**What you should do:** Repeat all of the data below word for word, keeping no images.

**Source material:**

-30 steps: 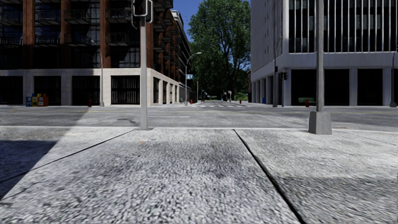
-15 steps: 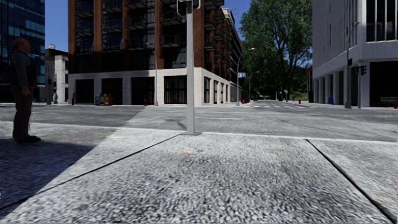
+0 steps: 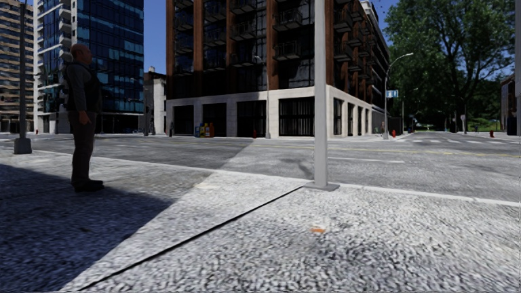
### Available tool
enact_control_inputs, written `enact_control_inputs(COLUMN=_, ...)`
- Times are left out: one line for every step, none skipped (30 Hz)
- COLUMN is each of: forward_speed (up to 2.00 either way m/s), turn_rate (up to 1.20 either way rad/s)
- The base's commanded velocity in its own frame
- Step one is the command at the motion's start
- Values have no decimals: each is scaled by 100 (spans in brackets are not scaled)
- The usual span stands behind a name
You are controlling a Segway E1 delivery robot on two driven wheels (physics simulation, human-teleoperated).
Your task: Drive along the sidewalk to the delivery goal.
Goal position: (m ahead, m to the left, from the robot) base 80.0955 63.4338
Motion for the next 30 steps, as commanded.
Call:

**The completed task:**
-30 steps: 
-15 steps: 
+0 steps: 
### Available tool
enact_control_inputs, written `enact_control_inputs(COLUMN=_, ...)`
- Times are left out: one line for every step, none skipped (30 Hz)
- COLUMN is each of: forward_speed (up to 2.00 either way m/s), turn_rate (up to 1.20 either way rad/s)
- The base's commanded velocity in its own frame
- Step one is the command at the motion's start
- Values have no decimals: each is scaled by 100 (spans in brackets are not scaled)
- The usual span stands behind a name
You are controlling a Segway E1 delivery robot on two driven wheels (physics simulation, human-teleoperated).
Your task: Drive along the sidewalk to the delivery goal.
Goal position: (m ahead, m to the left, from the robot) base 80.0955 63.4338
Motion for the next 30 steps, as commanded.
Call:

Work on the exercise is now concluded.